**To do:** Leave every picture out. Set down all the lines below exactly.

**Information provided:**
********************

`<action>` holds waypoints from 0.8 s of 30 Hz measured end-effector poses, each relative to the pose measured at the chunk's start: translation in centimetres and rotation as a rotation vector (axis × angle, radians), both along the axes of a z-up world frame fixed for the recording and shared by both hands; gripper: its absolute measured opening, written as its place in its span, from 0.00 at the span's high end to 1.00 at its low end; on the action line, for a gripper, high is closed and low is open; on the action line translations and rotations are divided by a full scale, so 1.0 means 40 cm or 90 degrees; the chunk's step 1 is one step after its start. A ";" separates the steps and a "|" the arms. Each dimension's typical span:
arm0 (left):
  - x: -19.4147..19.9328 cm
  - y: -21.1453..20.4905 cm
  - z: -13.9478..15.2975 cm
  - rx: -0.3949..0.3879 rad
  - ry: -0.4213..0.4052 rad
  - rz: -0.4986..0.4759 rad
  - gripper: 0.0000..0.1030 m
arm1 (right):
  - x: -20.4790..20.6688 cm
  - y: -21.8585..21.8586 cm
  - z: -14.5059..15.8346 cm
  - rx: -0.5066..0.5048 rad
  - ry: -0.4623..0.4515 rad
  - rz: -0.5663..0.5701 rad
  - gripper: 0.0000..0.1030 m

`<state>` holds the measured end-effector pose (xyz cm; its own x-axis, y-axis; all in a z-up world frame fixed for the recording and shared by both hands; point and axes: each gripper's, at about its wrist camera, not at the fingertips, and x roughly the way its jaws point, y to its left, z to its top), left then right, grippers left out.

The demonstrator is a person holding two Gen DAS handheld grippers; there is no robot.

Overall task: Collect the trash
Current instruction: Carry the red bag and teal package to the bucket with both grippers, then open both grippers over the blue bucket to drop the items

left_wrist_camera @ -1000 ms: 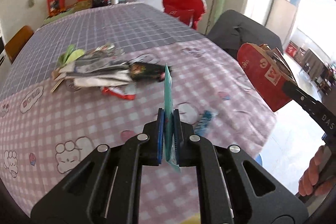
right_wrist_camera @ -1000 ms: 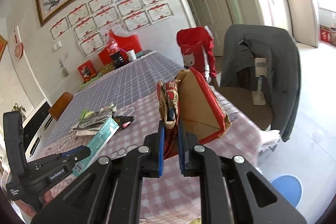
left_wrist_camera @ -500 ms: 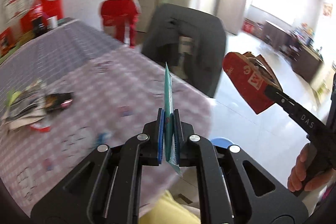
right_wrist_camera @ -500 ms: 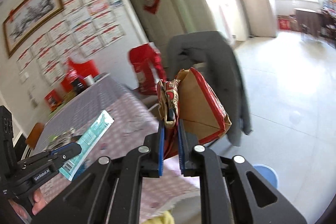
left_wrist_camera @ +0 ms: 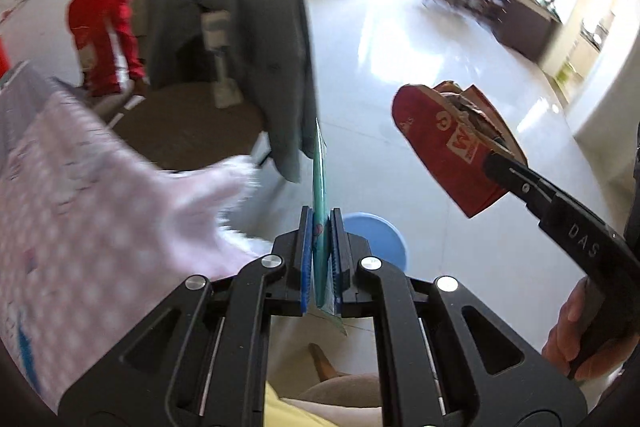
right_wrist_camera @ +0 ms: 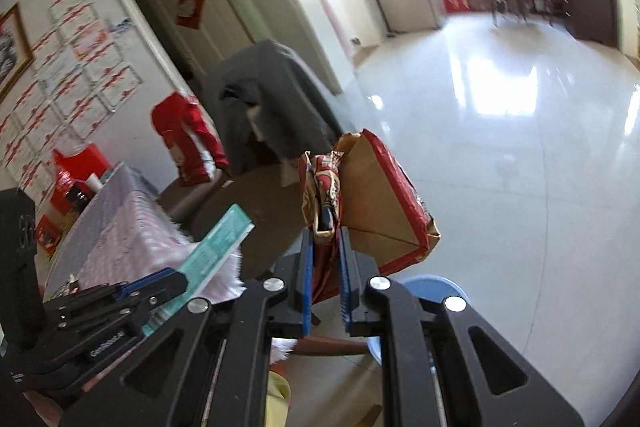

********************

**Solution to this task:**
`<action>` holds waypoints from 0.8 s of 30 Hz measured end-effector poses, each relative to the pose measured at the chunk's start: translation in centimetres and rotation as a rotation vector (axis × angle, radians), both along the axes of a z-up world frame fixed for the recording and shared by both hands; gripper: its absolute measured opening, written as its place in its span, from 0.00 at the span's high end to 1.00 at its low end; on the action line, for a gripper, high is closed and low is open; on the action line translations and rotations are divided by a full scale, so 1.0 means 40 cm or 90 degrees; the chunk's step 1 is one step after its start. A ";" separates the steps and a "|" the arms. Each dimension's typical span:
arm0 (left):
  - x: -19.4147..19.9328 cm
  - y: -21.1453..20.4905 cm
  - z: -13.9478..15.2975 cm
  - rx: -0.3949..0.3879 rad
  - ry: -0.4213..0.4052 rad
  - rz: -0.4986..0.4759 rad
  - gripper: 0.0000..0.1030 m
arm1 (right):
  - x: -20.4790..20.6688 cm
  - y: -21.8585..21.8586 cm
  - z: -14.5059..15.8346 cm
  - rx: -0.5066..0.5048 rad
  - ry: -0.4623..0.4515 rad
  - rz: -0.5663..0.5701 rad
  - gripper: 0.0000..0.1030 m

`<state>` holds the measured end-effector pose (xyz cm; its own x-axis, y-axis; all in a z-up world frame fixed for the recording and shared by both hands; point and axes: each gripper's, at about its wrist camera, not at the fingertips, and x roughly the way its jaws point, y to its left, z to its top), left then right, grippers left out.

The demonstrator is a person holding two Gen DAS handheld grippers; there is no robot.

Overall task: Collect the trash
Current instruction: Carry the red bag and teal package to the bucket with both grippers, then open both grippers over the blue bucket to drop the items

left_wrist_camera @ -1000 ms: 
right_wrist_camera @ -1000 ms: 
left_wrist_camera @ -500 ms: 
right_wrist_camera @ -500 ms: 
left_wrist_camera @ +0 ms: 
right_wrist_camera @ +0 ms: 

This output is now finished.